One of my favorite book series as a kid was The Baby-Sitter’s Club. My friends and I read and re-read them. My favorite character was Stacey McGill, who among many other attributes, has type 1 diabetes. I credit me knowing and identifying the symptoms of diabetes in Hazel to reading these books. When I heard that Netflix had made a series based on the books, I knew I had to watch it. Last night, we started the series together. I loved how they kept so true to the books while updating the setting. The basic premise of the books/show is that four girls start a club to make it easier for parents to find baby-sitters. The four girls who are in the club are in seventh grade. My three kids loved it for different reasons.

I was curious how they would portray diabetes in the series. I haven’t finished all the episodes yet, but I can say that while not terrible it is not a perfect representation. I think it’s great to have a character with t1d, but there are some challenges to the way it’s portrayed. If you do not want spoilers, stop reading.

In the first two episodes, diabetes is not mentioned at all, but we see Stacey turning down snacks and eating a salad instead of pizza. Stacey has just recently moved to Stoneybrook, so the other girls who have all grown up together do not know her as well. The third episode is entitled “The Truth About Stacey,” just like the third book. In the beginning of the episode, we see Stacey trying on clothes with her mom. Her insulin pump (a Medtronic 670) is clipped to her side. The mom is trying to help her find clothes that keep it hidden. The mom seems like she is dealing with diabetes in a way that is harmful to Stacey. Throughout the episode we see Stacey treating lows, addressing the beeping pump, and feeling afraid that someone will find out about her diabetes.

In one scene, Stacey feels her blood sugar dropping while she is with her friends. She is afraid to treat it in front of them and leaves after saying things that don’t make sense. She walked home alone. When her mom came home and found her treating her low, the mom was freaked out and started making more doctor appointments.

The truth comes out after a video is spread around of Stacey having a seizure. It’s a poor resolution video, so not too graphic, but still hard for me to see–and troubling for me to wonder what Hazel thought. Stacey explains to her friends that she has type 1 diabetes and that video was taken the day she was diagnosed. She said that she had been losing weight and kept getting sicker until she went into “insulin shock” and had a seizure. This is problematic for two reasons. 1) “Insulin shock” is a non-medical term for having too much insulin in your system and blood glucose levels dropping too low. This usually happens when someone is taking synthetic insulin, not when their body stops producing it. 2) Hyperglycemia (high blood sugar) rarely causes seizures—it can happen, but seizures are much more common with low blood sugar. 

After learning that Stacey had been cyber bullied because of her diabetes, her parents trying to help her hide it in a new town made more sense (and made them a bit more sympathetic). Still, they are far from the role model diabetes parents. The episode picked up a theme that ran deep through the book by the same title: Stacey’s parents were in denial. They were constantly making appointments with different doctors trying to find answers that did not result in their daughter having an incurable, difficult to manage disease. Seeing that struggle was probably the hardest for me.

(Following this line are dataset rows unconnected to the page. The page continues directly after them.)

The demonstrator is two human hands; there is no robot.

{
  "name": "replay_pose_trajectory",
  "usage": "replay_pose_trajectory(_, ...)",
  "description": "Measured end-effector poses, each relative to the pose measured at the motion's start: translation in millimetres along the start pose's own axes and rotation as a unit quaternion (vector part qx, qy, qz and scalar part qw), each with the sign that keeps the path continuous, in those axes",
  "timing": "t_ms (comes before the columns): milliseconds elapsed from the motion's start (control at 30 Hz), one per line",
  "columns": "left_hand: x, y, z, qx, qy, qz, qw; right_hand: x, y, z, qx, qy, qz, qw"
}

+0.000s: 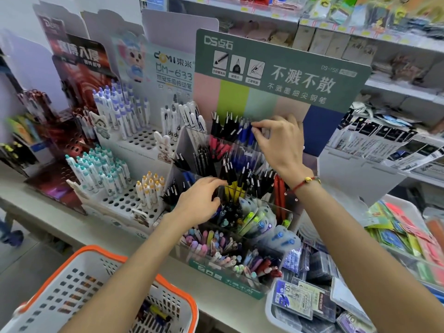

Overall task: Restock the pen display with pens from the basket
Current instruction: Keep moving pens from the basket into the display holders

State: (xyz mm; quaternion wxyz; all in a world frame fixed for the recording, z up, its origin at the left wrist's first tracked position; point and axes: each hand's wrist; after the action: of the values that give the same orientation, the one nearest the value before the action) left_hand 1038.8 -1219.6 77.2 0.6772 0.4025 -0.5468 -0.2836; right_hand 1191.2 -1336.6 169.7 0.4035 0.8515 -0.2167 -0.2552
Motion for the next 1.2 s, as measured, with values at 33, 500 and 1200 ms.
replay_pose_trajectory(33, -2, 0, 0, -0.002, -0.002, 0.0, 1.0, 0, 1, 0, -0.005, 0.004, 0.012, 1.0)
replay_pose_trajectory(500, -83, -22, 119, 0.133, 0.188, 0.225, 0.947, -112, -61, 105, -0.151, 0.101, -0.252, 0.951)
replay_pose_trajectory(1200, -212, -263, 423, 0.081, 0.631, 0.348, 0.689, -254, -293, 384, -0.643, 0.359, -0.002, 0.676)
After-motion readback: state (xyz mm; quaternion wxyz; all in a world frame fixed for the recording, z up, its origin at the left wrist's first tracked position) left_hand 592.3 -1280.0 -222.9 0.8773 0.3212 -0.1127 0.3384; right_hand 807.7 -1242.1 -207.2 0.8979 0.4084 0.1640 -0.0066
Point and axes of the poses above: each hand's wrist, its own z-axis away from the middle knuckle, its own y-axis out of the back of the hand, x = y × z, and after that the axes turned 8 degrees about -x, right-handed
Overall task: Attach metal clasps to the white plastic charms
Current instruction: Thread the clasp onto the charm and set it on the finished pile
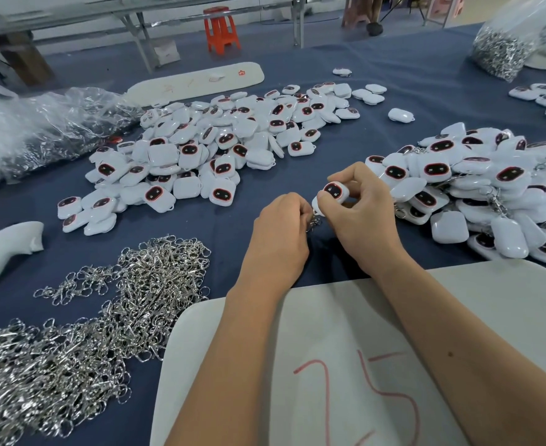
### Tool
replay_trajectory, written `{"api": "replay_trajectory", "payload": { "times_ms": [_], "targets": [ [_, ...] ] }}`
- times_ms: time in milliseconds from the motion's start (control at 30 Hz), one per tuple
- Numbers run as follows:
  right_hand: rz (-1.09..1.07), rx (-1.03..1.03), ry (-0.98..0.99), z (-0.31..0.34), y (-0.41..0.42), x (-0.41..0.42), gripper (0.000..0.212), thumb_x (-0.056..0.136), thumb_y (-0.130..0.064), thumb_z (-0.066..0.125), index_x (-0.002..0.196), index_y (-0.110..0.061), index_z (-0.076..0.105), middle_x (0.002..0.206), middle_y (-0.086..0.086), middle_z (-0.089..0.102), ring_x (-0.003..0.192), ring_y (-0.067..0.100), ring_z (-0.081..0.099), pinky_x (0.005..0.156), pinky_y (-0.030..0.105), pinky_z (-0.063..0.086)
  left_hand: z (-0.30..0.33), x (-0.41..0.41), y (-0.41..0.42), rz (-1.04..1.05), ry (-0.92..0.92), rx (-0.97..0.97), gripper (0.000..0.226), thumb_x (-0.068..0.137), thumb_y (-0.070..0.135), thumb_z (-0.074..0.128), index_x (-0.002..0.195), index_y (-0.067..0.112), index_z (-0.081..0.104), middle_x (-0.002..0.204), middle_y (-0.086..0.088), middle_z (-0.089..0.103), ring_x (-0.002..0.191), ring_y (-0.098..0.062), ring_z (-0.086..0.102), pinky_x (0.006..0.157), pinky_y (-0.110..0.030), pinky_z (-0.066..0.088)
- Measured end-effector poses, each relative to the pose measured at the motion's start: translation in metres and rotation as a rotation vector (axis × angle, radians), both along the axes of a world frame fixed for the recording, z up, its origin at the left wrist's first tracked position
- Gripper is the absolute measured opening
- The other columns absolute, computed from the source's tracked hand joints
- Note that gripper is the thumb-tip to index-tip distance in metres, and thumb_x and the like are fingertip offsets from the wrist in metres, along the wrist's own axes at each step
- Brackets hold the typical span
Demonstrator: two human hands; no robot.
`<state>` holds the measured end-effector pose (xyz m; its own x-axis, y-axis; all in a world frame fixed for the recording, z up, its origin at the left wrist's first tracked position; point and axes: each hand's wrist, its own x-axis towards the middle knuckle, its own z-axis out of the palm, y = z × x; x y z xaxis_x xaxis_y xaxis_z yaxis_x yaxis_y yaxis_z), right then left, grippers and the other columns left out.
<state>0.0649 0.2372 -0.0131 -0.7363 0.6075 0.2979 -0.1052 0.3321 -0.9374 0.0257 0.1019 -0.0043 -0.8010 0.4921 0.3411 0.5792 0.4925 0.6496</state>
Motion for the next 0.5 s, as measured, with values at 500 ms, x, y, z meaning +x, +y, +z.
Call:
{"api": "replay_trajectory", "payload": {
  "times_ms": [500],
  "targets": [
    [0.013, 0.015, 0.027, 0.002, -0.007, 0.002, 0.025, 0.091, -0.015, 0.077, 0.095, -0.011, 0.052, 0.068, -0.002, 0.068, 0.056, 0.016, 0.061, 0.056, 0.028, 0.049, -0.002, 0.001, 0.009, 0.168, 0.046, 0.020, 0.013, 0.098, 0.011, 0.051, 0.087, 0.018, 0.054, 0.090, 0.004, 0.057, 0.080, -0.019, 0.050, 0.069, -0.035, 0.037]
  ]
}}
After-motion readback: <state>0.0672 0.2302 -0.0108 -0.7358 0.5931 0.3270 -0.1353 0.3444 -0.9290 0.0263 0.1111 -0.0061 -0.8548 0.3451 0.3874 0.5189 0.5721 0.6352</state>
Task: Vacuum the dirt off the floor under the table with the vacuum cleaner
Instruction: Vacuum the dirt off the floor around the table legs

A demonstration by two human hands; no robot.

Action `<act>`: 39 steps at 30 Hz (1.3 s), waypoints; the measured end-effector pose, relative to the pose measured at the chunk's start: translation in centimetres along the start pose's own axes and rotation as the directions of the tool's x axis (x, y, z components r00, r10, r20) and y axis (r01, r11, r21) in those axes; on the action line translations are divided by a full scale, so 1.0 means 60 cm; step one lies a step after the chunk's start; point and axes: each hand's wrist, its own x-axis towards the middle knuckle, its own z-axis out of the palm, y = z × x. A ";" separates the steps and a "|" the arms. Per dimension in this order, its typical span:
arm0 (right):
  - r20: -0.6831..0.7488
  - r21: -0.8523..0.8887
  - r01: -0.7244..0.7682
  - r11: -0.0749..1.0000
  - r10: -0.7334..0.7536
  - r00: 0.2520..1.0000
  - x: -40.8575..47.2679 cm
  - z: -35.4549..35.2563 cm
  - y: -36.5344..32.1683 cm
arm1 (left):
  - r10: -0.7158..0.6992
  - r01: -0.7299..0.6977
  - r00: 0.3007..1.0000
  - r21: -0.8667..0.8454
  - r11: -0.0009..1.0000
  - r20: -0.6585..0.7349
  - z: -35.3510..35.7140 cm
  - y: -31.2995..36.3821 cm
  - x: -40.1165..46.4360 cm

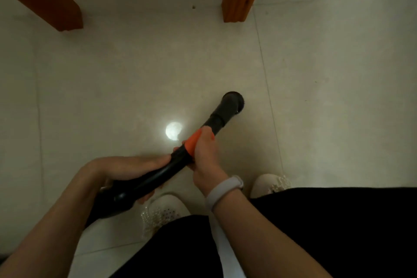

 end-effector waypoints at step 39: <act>-0.237 0.210 0.165 0.964 -0.113 0.965 0.061 -0.230 -0.256 | 0.060 -0.003 0.991 0.437 0.900 -0.117 0.104 0.346 0.161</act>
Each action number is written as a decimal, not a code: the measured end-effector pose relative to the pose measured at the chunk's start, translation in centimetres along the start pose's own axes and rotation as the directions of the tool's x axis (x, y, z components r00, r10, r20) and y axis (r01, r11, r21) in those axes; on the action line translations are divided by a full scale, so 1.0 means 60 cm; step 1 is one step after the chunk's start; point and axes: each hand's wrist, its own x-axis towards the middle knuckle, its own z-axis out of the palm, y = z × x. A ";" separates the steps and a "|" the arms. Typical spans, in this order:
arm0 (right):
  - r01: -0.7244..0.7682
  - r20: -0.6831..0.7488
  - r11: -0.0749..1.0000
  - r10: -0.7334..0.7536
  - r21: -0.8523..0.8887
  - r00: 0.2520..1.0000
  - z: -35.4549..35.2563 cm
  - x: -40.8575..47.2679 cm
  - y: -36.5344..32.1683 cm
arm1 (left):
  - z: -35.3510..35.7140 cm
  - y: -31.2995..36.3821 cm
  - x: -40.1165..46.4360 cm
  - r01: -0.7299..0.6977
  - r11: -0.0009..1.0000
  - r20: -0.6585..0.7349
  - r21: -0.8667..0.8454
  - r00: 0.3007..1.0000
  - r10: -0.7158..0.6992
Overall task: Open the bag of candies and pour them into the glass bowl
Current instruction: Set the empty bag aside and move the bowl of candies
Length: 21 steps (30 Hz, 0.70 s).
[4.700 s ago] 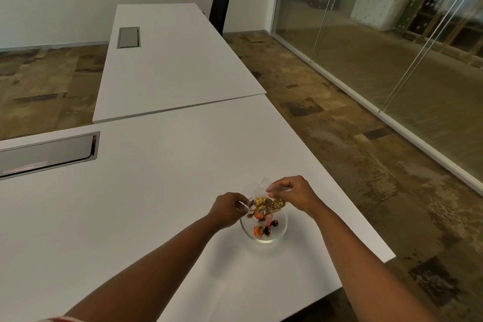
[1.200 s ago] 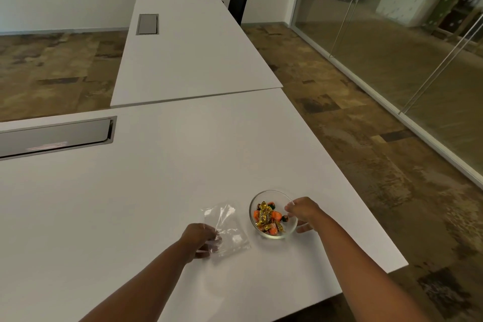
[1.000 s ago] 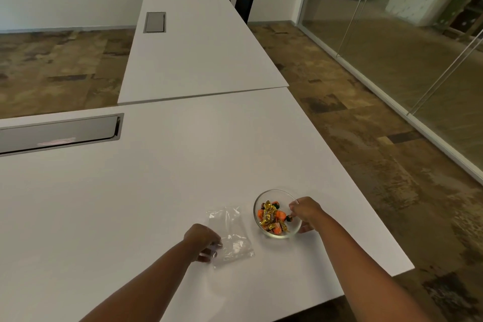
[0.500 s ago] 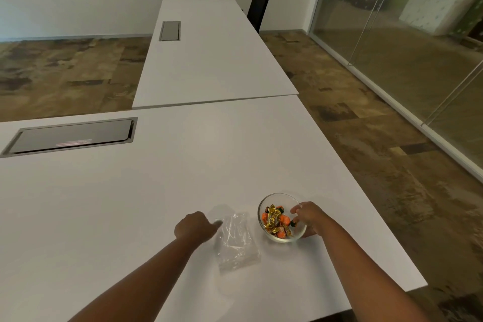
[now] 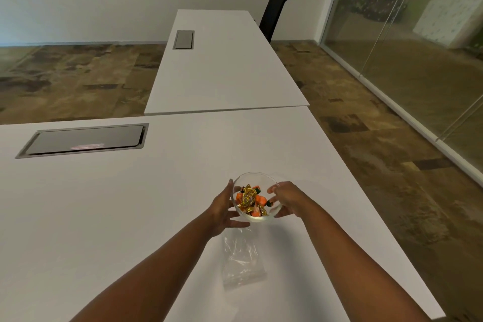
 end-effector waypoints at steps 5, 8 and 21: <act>-0.023 0.048 0.996 0.019 0.085 0.999 0.013 0.013 -0.028 | -0.015 0.017 0.014 -0.053 0.992 -0.056 -0.115 0.997 0.047; -0.052 0.131 0.976 0.024 0.210 0.991 0.017 0.027 -0.046 | -0.026 0.034 0.033 -0.072 0.987 -0.077 -0.145 0.995 0.062; 0.009 0.068 0.897 -0.044 0.441 0.997 0.046 0.128 -0.090 | -0.056 0.088 0.123 -0.081 0.983 -0.187 -0.162 0.981 0.050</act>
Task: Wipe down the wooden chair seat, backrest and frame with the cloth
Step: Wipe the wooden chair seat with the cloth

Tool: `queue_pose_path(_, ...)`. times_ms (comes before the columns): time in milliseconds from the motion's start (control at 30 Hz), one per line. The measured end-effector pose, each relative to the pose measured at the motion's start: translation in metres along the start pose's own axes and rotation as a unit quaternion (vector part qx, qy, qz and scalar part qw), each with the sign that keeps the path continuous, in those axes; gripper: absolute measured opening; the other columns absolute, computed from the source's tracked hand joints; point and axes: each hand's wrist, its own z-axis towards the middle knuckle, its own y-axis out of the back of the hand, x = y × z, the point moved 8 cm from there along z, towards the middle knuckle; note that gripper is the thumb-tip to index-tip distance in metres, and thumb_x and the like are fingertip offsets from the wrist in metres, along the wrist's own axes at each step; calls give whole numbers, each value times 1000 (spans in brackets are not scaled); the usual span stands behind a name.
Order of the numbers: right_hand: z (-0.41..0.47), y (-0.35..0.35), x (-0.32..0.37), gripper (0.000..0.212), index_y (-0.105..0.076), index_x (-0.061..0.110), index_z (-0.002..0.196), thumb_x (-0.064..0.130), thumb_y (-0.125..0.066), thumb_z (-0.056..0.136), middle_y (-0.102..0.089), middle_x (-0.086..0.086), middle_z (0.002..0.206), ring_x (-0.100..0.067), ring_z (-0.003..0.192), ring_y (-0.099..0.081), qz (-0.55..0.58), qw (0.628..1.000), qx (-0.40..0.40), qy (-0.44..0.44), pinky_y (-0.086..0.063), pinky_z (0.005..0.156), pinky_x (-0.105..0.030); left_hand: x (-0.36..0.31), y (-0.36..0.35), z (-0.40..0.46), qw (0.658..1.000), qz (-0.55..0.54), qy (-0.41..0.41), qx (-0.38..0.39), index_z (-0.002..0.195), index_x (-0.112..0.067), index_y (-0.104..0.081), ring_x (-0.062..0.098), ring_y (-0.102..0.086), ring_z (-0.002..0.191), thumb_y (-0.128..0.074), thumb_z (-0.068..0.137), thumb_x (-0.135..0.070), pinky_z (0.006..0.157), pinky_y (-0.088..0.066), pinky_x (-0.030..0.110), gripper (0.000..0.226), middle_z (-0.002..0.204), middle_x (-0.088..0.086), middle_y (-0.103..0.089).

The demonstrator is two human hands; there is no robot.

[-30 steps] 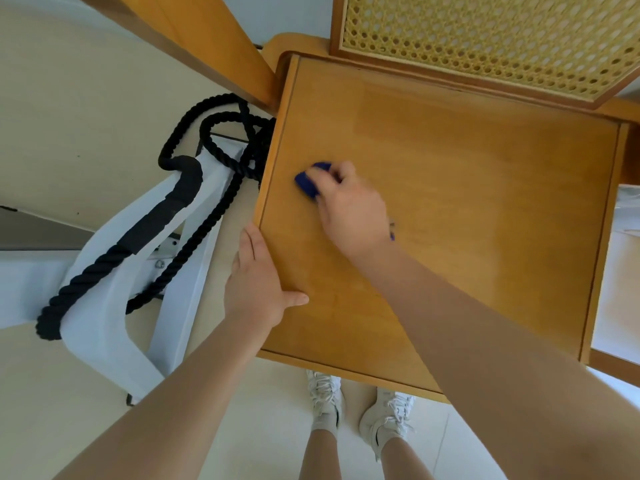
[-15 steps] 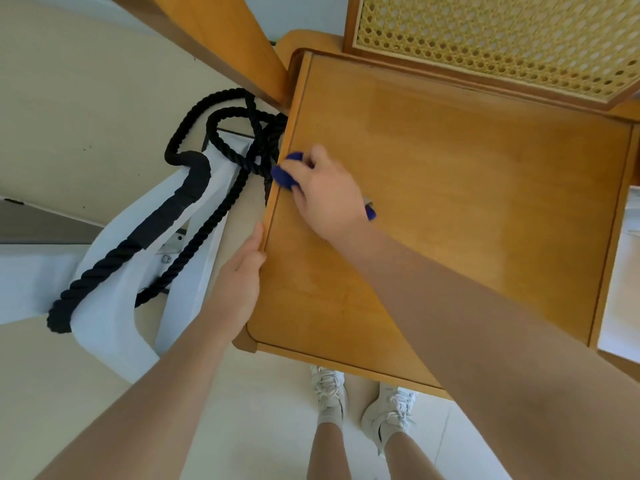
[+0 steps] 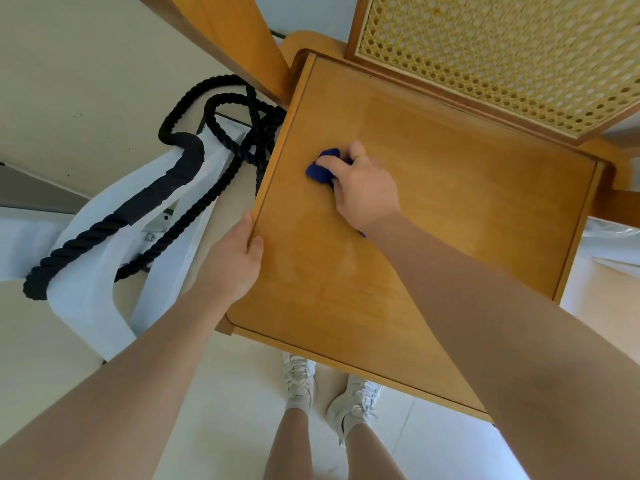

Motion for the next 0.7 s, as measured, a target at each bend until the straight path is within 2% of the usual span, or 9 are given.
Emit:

I remember in the first few months after Hazel’s diagnosis looking for anything that could give me hope that the disease was not permanent. 

After the video of the seizure is sent out to all the parents of the kids the girls baby-sit for, the club members call a meeting and invite those parents. Stacey explains to the parents that she has type 1 diabetes and that the video was taken before she was diagnosed and she knows how to take care of herself now. The parents start asking questions like, “how do we know our kid is safe with you, couldn’t it happen again?” and “Do you have medical equipment with you that could hurt them?” Another parent, who happens to be a pediatric endocrinologist, defends Stacey and the conversation turns to how good the girls are as baby-sitters.

The episode ends with Stacey bedazzling her pump and wearing it with pride. Her mom makes it clear that she wasn’t ever ashamed of Stacey or her diabetes, but she just didn’t want her to be hurt again. In subsequent episodes you can see Stacey’s pump and she mentions diabetes care a couple of times, but it’s only a major plot point in the third episode.

One other slight diabetes related problem: there’s an off-handed comment made about Halle Berry having type 1 diabetes. Berry’s diabetes status is a bit contentious.  You can read more about it here, but basically she does not need to take insulin which is not the case for people who have type 1 diabetes.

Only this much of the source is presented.